TH-P01-051 - Extremely Committed and Incredibly Satisfied: The positive and negative effects of identification on burnout

Track:
Burnout and fatigue
What:
Poster Presentation
When:
3 hours 30 minutes
Where:
O'Brien Foyer
Discussion:
0
 
Employee stress and burnout
Burnout and fatigue
TH-P01-051
Extremely Committed and Incredibly Satisfied: The positive and negative effects of identification on burnout
L. Avanzi*, S. Albertini, G. De Plato 1, G. Sarchielli 1, F. Fraccaroli 2
1University of Bologna, Bologna, 2Department of Psychology and Cognitive Science, Rovereto, Italy
 
Content: Purpose. A large literature documented the positive relation between organizational identification and job satisfaction and employee well-being. Starting from the Social Identity Approach, it has been argued that a shared sense of membership satisfies important human needs, such as belonging and connectedness, and, as a consequence, strongly identified employees show stronger levels of job satisfaction.
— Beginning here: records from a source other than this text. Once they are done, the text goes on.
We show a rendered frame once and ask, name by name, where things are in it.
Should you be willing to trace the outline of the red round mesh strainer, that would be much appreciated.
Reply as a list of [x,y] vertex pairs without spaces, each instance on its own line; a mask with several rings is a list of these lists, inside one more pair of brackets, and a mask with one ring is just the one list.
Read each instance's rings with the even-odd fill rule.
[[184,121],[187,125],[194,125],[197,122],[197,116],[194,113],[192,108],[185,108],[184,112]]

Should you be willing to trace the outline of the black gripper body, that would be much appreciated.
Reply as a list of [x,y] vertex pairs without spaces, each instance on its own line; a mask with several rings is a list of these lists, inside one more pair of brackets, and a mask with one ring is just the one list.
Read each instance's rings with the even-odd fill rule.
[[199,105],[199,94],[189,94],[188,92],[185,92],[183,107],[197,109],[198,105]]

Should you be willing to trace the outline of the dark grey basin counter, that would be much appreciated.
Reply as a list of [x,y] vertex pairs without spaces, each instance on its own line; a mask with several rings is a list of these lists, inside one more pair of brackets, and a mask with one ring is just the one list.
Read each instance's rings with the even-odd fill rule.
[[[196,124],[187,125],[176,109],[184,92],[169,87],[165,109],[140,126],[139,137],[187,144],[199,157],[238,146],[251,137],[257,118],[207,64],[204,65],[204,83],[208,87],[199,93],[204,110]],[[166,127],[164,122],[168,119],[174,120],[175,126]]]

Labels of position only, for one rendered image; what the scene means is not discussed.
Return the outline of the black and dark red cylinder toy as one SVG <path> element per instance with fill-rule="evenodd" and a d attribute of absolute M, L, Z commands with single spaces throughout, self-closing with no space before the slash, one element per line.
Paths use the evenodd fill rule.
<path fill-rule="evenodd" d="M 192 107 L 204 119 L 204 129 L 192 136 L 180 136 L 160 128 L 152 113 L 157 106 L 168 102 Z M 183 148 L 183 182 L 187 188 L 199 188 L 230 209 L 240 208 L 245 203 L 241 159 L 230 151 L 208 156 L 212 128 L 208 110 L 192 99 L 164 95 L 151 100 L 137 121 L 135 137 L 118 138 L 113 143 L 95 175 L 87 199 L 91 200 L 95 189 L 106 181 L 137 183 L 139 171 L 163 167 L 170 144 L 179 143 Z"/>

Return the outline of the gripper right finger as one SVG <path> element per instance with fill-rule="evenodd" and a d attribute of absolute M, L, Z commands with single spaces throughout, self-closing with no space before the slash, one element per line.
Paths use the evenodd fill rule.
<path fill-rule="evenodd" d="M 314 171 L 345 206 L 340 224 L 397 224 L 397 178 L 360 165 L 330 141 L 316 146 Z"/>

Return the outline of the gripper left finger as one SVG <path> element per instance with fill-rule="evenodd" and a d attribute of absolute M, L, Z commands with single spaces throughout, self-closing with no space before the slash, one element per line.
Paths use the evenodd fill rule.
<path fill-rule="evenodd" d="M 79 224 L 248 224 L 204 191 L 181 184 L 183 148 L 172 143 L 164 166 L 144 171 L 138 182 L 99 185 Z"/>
However, some authors argued that identification could have at the same time a dark-side. In particular, identification may increase the employees’ availability to work harder in order to achieve organizational goals, and sometimes it is possible that this “work harder” results in an excessive overcommitment, that in turn could decrease employees’ health and well-being. Thus, identification could be simultaneously a source of positive (job satisfaction) and negative (workaholism) attitudes at work related to well-being (burnout). Furthermore, considering previous empirical evidences, we hypothesize that the negative impact of workaholism on burnout should be worse for less satisfied employees, outlining another possible channel of influence of identification on well-being. Design/Methodology We tested our model in a large sample of Italian doctors nested in many departments. Results Multilevel analyses conducted with SPSS and Mplus supported all hypotheses. Limitations Our data were cross-sectional in nature, thus other research should use longitudinal design. Research/Practical Implications These results suggested that the effect of belonging on employees well-being could be more complex as usually argued. Originality/Value To our knowledge, the study is the first to test the simultaneous positive and negative effect of identification.